REQUIREMENT
Beneath this instruction is a listing; print exactly the lines in it starting at the line that contains "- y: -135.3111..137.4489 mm" and going through the line that contains "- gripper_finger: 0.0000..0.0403".

INPUT MATERIAL
——

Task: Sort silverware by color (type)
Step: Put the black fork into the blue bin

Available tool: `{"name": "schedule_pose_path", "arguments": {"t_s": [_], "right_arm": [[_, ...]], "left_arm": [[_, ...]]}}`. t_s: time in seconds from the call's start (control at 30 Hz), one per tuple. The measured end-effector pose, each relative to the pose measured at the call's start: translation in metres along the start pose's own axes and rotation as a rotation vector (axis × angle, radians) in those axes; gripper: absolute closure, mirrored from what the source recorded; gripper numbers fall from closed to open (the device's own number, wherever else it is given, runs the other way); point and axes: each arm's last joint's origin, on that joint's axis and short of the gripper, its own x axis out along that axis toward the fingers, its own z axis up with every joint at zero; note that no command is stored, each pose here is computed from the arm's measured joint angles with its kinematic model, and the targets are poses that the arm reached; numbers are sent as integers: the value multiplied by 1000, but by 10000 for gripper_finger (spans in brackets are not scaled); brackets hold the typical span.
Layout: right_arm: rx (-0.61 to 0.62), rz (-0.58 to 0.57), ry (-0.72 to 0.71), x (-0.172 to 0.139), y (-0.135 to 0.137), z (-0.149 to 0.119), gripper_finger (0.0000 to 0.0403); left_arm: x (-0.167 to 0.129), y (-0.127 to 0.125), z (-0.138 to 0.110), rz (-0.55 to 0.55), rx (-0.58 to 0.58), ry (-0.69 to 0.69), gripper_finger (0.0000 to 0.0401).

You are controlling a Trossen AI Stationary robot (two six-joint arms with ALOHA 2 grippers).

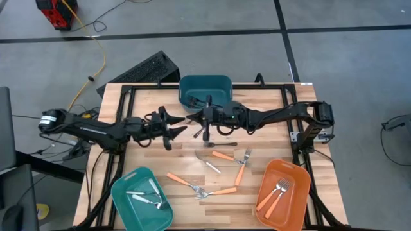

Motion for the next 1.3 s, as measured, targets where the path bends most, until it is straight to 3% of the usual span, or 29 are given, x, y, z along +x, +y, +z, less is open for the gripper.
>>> {"name": "schedule_pose_path", "arguments": {"t_s": [0.2,0.63,0.87,1.3], "right_arm": [[-24,-60,30,-5,-6,5,386],[-88,-454,170,-1,-43,-7,386],[-62,-625,390,18,-68,-24,386],[-191,-731,790,52,-76,-52,386]], "left_arm": [[-20,5,15,59,16,10,229],[-46,14,29,207,30,-3,233],[-51,16,30,212,33,9,233],[-52,16,30,212,49,14,233]]}}
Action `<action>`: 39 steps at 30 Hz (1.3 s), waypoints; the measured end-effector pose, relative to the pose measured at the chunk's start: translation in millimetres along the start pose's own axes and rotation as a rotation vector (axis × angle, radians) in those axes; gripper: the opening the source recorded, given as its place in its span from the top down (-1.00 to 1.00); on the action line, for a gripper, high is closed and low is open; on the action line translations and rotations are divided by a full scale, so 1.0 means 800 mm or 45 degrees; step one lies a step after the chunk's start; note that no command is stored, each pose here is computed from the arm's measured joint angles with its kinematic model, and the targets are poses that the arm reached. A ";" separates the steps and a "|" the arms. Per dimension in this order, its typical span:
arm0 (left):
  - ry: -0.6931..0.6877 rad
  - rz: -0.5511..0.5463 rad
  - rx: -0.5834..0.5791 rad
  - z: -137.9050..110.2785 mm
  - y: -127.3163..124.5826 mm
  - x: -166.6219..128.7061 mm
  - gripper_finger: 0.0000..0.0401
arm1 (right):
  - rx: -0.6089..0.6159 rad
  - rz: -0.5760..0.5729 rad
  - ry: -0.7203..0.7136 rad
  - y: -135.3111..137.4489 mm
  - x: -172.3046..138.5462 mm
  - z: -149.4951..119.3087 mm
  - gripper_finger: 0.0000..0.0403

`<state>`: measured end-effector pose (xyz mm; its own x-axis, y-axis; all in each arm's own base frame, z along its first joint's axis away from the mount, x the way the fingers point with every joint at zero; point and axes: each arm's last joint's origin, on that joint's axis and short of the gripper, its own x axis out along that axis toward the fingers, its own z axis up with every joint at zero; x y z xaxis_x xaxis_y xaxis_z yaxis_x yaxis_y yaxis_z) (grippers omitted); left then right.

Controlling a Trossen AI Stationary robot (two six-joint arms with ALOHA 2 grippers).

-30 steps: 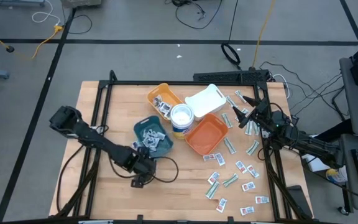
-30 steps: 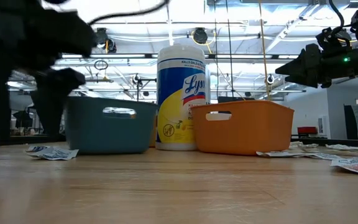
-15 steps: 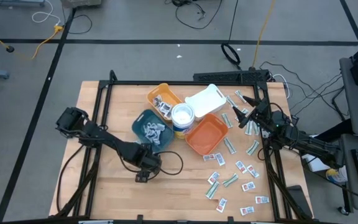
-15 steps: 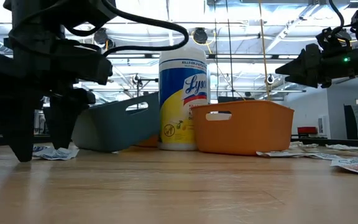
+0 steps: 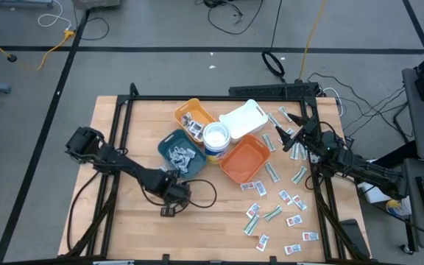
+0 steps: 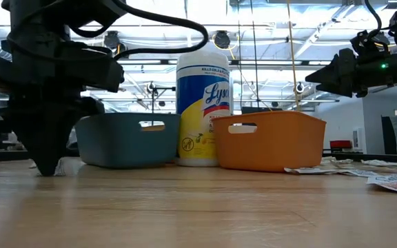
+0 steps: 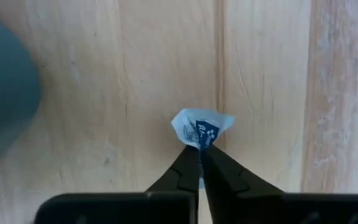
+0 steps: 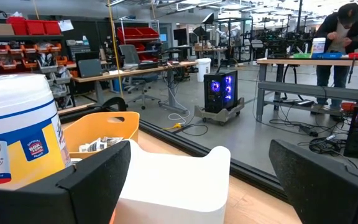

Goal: Pick & Place First Aid Supplies
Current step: Put the blue pad into the blue bin

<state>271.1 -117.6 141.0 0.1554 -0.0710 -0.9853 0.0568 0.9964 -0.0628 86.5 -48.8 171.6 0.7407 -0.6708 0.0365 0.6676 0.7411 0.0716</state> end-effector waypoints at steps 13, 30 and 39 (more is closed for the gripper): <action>-0.121 -0.016 -0.091 -0.024 0.013 -0.084 0.98 | 0.000 0.000 0.000 0.000 0.000 0.000 -0.87; -0.224 0.028 -0.300 -0.012 0.103 -0.151 0.99 | 0.000 0.000 0.000 0.000 0.000 0.000 -0.87; -0.287 0.110 -0.465 -0.007 0.169 -0.152 0.99 | 0.000 -0.001 0.000 0.000 0.000 0.000 -0.87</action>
<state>254.1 25.7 251.5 0.3582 0.0452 -0.9326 -0.3119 0.9473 -0.0738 86.5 -48.8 171.5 0.7404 -0.6712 0.0363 0.6680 0.7407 0.0714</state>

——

RESPONSE FOR THIS EXERCISE
  - y: -135.3111..137.4489 mm
  - x: -172.3046..138.5462 mm
  - z: -149.4951..119.3087 mm
  - gripper_finger: 0.0000..0.0403

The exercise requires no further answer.